What is required:
Only the number is wanted: how many lines of the data contain "range"?

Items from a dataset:
= Beginning of Section =

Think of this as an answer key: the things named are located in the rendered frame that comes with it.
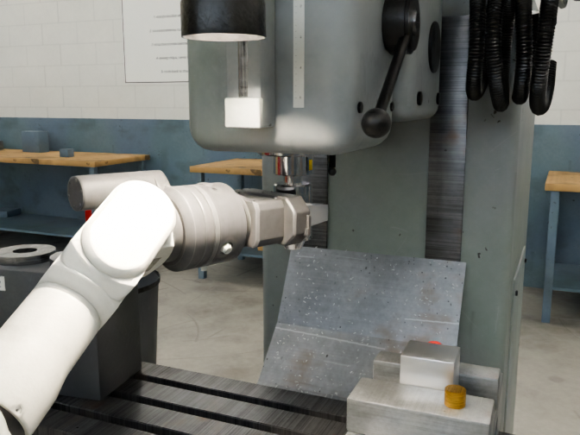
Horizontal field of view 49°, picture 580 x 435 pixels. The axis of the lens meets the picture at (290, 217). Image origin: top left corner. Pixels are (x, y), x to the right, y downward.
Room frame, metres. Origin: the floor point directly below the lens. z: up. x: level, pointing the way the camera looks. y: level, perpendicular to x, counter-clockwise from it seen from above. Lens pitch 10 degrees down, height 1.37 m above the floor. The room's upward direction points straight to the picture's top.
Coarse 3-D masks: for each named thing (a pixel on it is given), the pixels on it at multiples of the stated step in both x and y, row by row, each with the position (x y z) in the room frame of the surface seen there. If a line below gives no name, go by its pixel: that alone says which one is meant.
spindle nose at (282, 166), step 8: (280, 160) 0.74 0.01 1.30; (288, 160) 0.74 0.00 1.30; (296, 160) 0.74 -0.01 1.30; (304, 160) 0.74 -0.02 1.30; (312, 160) 0.76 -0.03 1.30; (280, 168) 0.74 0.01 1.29; (288, 168) 0.74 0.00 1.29; (296, 168) 0.74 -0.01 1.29; (304, 168) 0.74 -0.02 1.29; (312, 168) 0.76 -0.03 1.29
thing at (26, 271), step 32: (0, 256) 0.91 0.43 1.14; (32, 256) 0.92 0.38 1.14; (0, 288) 0.89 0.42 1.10; (32, 288) 0.88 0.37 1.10; (0, 320) 0.90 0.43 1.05; (128, 320) 0.93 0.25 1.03; (96, 352) 0.85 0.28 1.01; (128, 352) 0.92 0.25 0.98; (64, 384) 0.87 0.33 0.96; (96, 384) 0.85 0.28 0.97
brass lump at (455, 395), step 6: (444, 390) 0.63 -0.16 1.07; (450, 390) 0.62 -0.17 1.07; (456, 390) 0.62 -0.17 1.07; (462, 390) 0.62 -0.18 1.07; (444, 396) 0.62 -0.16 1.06; (450, 396) 0.62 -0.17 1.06; (456, 396) 0.61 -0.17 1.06; (462, 396) 0.62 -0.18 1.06; (444, 402) 0.62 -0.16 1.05; (450, 402) 0.62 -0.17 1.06; (456, 402) 0.61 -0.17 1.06; (462, 402) 0.62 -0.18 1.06; (456, 408) 0.61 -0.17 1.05
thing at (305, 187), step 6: (276, 186) 0.75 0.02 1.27; (282, 186) 0.74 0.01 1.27; (288, 186) 0.74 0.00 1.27; (294, 186) 0.74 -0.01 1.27; (300, 186) 0.74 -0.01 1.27; (306, 186) 0.74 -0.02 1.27; (282, 192) 0.74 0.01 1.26; (288, 192) 0.74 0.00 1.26; (294, 192) 0.74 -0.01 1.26; (300, 192) 0.74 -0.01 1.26; (306, 192) 0.74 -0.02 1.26
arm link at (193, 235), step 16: (80, 176) 0.60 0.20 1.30; (96, 176) 0.61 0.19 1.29; (112, 176) 0.62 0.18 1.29; (128, 176) 0.63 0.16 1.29; (144, 176) 0.64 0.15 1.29; (160, 176) 0.65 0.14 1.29; (80, 192) 0.59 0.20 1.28; (96, 192) 0.60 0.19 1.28; (176, 192) 0.63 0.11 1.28; (192, 192) 0.64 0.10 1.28; (80, 208) 0.60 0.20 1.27; (96, 208) 0.61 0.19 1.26; (176, 208) 0.62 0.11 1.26; (192, 208) 0.62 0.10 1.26; (208, 208) 0.63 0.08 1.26; (176, 224) 0.61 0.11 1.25; (192, 224) 0.61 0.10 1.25; (208, 224) 0.62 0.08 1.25; (176, 240) 0.61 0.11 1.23; (192, 240) 0.61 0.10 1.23; (208, 240) 0.62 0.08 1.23; (160, 256) 0.60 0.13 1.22; (176, 256) 0.62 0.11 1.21; (192, 256) 0.61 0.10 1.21; (208, 256) 0.63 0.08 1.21; (144, 272) 0.61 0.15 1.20
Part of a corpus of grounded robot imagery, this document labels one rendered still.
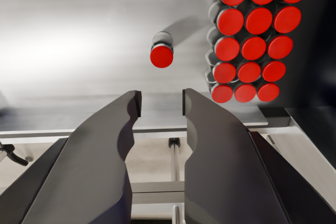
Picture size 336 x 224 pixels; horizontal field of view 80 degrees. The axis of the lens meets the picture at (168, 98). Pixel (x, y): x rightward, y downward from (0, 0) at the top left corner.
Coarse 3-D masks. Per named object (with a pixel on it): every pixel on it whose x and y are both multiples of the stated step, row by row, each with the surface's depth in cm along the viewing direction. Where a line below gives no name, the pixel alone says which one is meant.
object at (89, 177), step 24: (120, 96) 11; (96, 120) 9; (120, 120) 9; (72, 144) 8; (96, 144) 8; (120, 144) 8; (72, 168) 7; (96, 168) 7; (120, 168) 7; (48, 192) 6; (72, 192) 6; (96, 192) 6; (120, 192) 6; (48, 216) 5; (72, 216) 5; (96, 216) 5; (120, 216) 6
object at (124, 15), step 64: (0, 0) 19; (64, 0) 19; (128, 0) 19; (192, 0) 19; (0, 64) 23; (64, 64) 23; (128, 64) 23; (192, 64) 23; (0, 128) 24; (64, 128) 24
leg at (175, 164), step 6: (174, 144) 131; (174, 150) 126; (174, 156) 122; (174, 162) 119; (174, 168) 115; (174, 174) 112; (174, 180) 108; (174, 210) 95; (180, 210) 96; (174, 216) 93; (180, 216) 93; (174, 222) 91; (180, 222) 91
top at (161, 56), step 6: (156, 48) 17; (162, 48) 17; (168, 48) 17; (150, 54) 18; (156, 54) 18; (162, 54) 18; (168, 54) 18; (150, 60) 18; (156, 60) 18; (162, 60) 18; (168, 60) 18; (156, 66) 18; (162, 66) 18
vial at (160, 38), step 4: (160, 32) 21; (164, 32) 21; (156, 36) 20; (160, 36) 19; (164, 36) 19; (168, 36) 20; (152, 40) 20; (156, 40) 19; (160, 40) 18; (164, 40) 18; (168, 40) 19; (172, 40) 21; (152, 44) 19; (156, 44) 18; (160, 44) 18; (164, 44) 18; (168, 44) 18; (172, 44) 19; (152, 48) 18; (172, 48) 19; (172, 52) 19
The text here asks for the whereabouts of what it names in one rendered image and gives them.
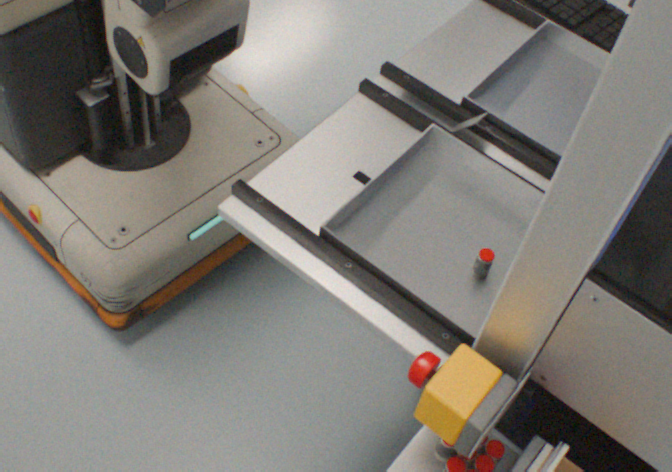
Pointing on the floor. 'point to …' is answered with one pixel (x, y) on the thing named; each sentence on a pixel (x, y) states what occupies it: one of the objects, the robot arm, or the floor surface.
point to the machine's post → (589, 185)
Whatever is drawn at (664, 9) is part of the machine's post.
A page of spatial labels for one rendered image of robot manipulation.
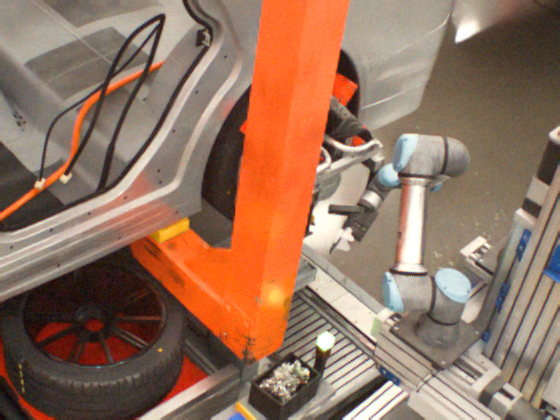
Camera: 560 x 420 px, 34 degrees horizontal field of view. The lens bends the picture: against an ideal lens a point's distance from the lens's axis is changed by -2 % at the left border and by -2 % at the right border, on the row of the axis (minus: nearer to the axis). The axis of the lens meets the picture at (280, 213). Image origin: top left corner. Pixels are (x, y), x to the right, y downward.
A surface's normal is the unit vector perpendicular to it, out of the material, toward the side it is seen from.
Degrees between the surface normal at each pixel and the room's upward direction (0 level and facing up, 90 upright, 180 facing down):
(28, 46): 7
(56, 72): 7
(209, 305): 90
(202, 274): 90
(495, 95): 0
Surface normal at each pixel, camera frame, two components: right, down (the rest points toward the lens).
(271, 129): -0.73, 0.36
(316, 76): 0.67, 0.54
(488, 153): 0.13, -0.76
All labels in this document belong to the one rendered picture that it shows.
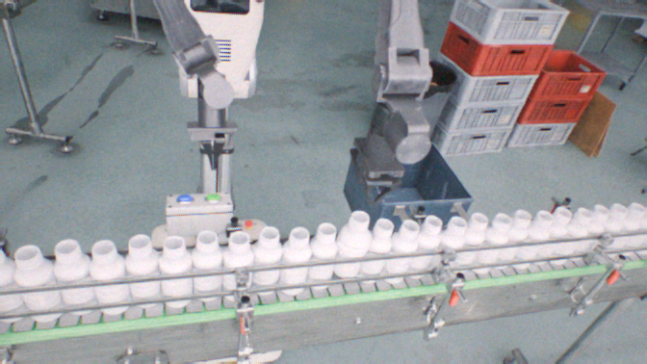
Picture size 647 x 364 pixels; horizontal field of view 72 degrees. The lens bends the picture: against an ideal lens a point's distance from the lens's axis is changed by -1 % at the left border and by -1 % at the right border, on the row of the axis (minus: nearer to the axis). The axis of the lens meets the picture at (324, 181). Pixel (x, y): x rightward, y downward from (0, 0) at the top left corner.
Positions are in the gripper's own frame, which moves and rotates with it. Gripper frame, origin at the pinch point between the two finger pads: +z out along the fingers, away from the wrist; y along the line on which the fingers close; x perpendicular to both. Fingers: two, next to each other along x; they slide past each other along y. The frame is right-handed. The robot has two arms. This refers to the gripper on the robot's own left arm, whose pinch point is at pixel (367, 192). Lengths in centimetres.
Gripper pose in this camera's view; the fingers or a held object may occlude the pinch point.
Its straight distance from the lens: 86.3
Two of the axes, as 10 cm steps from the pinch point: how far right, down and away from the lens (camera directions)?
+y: -2.4, -6.5, 7.2
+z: -1.6, 7.6, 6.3
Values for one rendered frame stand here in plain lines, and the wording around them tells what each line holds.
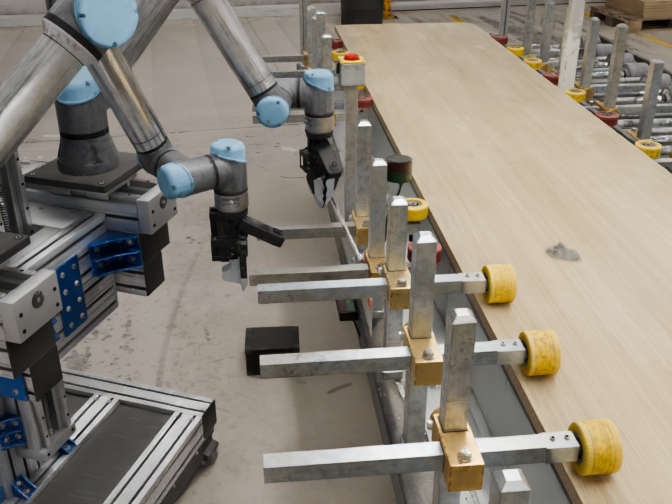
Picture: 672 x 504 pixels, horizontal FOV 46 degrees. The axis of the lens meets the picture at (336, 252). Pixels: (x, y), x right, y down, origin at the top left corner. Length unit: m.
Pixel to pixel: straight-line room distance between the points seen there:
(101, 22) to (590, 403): 1.06
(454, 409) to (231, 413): 1.69
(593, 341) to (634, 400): 0.18
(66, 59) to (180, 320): 2.00
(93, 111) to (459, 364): 1.16
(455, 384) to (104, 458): 1.42
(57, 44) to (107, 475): 1.27
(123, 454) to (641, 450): 1.50
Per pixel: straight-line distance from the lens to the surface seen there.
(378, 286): 1.58
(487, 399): 1.77
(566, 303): 1.70
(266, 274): 1.83
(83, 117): 1.96
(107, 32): 1.47
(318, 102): 1.99
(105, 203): 1.99
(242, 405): 2.82
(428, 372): 1.35
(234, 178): 1.70
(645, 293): 1.79
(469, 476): 1.17
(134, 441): 2.41
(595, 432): 1.24
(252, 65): 1.85
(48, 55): 1.47
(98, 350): 3.21
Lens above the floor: 1.74
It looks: 27 degrees down
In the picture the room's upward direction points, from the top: straight up
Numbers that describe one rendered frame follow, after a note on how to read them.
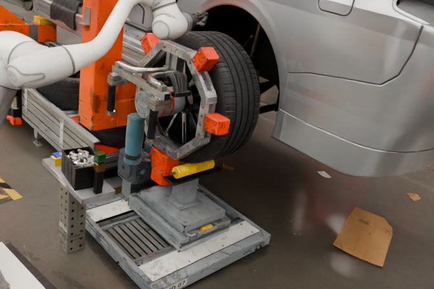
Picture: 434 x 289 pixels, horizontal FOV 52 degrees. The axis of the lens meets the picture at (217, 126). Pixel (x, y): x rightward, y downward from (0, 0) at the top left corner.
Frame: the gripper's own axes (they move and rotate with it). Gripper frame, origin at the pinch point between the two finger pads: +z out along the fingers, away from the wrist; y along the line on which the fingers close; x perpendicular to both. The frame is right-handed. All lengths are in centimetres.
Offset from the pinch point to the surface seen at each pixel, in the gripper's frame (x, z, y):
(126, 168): -97, 1, -28
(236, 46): -11.2, 9.1, 16.2
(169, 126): -61, 2, -7
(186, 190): -94, 1, 10
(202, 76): -22.8, -13.2, 10.5
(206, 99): -29.1, -21.1, 17.3
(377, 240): -120, 68, 121
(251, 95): -28.1, -1.1, 31.8
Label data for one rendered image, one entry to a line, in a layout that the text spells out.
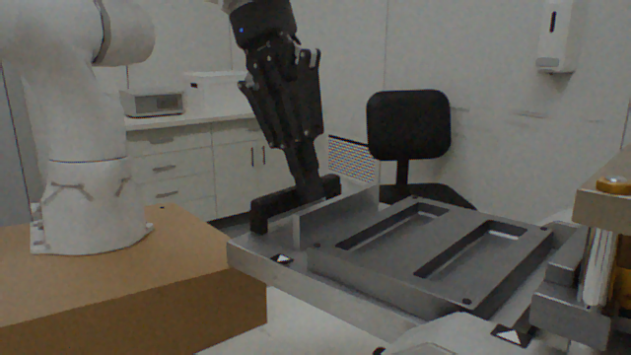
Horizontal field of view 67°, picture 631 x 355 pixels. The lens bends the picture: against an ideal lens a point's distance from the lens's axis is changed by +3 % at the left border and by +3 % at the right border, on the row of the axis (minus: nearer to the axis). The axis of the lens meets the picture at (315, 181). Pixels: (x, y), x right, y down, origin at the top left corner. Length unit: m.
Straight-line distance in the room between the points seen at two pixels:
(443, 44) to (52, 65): 1.94
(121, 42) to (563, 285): 0.67
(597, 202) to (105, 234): 0.67
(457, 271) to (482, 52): 1.88
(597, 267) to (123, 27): 0.69
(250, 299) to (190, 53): 2.74
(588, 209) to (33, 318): 0.56
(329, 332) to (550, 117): 1.57
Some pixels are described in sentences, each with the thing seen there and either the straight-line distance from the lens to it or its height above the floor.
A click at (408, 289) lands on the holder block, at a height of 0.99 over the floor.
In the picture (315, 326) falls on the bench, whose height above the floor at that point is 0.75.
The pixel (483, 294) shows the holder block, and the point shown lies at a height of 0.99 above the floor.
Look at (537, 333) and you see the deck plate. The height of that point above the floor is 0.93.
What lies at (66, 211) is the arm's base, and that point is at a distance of 0.80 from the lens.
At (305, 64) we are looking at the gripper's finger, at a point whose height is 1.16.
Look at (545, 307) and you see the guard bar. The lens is 0.31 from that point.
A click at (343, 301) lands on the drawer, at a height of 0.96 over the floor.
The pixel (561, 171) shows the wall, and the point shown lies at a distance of 2.15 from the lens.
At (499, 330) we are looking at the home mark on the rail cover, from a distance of 0.35.
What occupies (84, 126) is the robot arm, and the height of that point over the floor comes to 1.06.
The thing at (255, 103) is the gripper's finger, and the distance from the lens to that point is 0.59.
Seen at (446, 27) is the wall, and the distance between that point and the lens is 2.41.
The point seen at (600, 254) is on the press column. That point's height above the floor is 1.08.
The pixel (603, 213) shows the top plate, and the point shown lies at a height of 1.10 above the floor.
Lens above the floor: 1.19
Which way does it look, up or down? 17 degrees down
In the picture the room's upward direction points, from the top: straight up
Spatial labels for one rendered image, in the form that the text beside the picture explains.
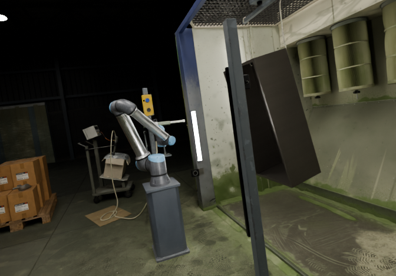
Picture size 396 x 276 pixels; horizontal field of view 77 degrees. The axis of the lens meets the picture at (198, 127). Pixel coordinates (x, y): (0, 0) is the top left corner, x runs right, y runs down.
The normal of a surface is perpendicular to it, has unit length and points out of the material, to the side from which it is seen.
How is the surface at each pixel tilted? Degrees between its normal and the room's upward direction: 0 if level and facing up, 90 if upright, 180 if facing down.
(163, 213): 90
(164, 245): 89
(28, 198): 90
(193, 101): 90
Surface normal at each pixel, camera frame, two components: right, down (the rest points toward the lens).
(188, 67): 0.32, 0.01
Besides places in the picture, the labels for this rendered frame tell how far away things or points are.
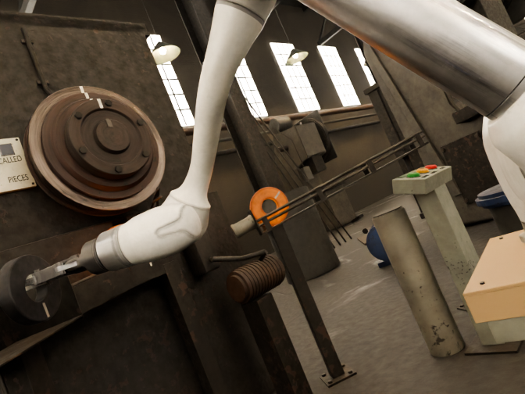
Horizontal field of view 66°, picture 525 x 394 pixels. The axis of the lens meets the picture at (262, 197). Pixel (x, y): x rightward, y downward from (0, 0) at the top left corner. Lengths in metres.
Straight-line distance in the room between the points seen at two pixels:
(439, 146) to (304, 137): 5.97
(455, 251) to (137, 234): 1.01
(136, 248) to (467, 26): 0.67
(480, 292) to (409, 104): 3.03
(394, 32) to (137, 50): 1.58
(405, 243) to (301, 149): 7.85
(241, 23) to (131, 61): 1.23
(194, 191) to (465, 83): 0.61
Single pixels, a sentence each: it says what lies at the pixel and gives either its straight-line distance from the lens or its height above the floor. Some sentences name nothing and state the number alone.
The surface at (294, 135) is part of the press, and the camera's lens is 9.33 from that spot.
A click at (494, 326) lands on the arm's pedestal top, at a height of 0.34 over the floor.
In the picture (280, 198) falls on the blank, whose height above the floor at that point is 0.72.
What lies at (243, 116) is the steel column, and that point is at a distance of 5.84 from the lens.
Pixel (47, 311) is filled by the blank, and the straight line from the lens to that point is 1.05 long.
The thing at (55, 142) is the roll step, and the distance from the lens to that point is 1.46.
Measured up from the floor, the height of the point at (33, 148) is 1.14.
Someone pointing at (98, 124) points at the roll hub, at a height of 1.16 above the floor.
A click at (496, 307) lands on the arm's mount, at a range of 0.77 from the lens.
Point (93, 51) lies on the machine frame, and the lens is 1.94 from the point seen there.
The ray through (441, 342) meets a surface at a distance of 1.57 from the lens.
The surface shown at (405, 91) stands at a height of 1.24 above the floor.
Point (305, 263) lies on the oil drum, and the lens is 4.04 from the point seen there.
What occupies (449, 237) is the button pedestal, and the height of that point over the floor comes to 0.38.
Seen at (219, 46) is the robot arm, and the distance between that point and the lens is 0.82.
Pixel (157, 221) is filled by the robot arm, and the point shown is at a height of 0.72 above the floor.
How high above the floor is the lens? 0.63
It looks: 4 degrees up
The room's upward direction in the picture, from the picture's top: 23 degrees counter-clockwise
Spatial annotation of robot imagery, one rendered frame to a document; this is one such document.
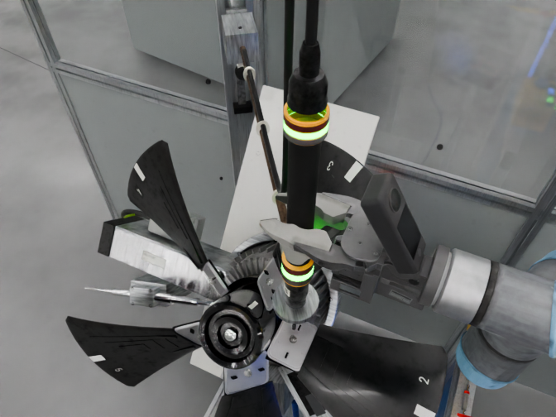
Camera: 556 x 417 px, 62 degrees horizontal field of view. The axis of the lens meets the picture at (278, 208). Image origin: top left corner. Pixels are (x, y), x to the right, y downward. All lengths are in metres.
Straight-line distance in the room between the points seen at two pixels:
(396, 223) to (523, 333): 0.17
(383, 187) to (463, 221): 1.05
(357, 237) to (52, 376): 1.90
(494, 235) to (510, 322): 1.01
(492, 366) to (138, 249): 0.74
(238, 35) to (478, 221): 0.88
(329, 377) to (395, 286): 0.31
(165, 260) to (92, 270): 1.49
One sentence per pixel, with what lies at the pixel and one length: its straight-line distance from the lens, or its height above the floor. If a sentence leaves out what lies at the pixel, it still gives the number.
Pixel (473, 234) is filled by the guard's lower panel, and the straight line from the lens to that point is 1.55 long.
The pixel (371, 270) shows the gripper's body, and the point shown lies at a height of 1.52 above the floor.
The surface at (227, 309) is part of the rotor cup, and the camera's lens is 0.81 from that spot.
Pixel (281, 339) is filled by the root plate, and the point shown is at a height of 1.19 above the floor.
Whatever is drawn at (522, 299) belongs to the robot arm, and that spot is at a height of 1.54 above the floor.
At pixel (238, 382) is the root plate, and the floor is 1.11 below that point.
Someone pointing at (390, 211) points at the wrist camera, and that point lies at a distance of 0.48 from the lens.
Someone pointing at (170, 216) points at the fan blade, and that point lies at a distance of 0.86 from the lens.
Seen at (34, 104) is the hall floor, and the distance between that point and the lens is 3.65.
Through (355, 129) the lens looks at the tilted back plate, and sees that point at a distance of 0.98.
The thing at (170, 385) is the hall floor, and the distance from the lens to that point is 2.13.
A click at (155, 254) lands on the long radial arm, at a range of 1.05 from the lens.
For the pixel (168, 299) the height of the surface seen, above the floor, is 1.10.
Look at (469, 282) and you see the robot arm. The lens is 0.53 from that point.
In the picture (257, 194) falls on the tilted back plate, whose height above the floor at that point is 1.19.
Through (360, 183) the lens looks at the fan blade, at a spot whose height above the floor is 1.43.
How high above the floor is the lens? 1.96
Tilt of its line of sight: 50 degrees down
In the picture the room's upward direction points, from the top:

= End of Section =

Reply to the exercise:
2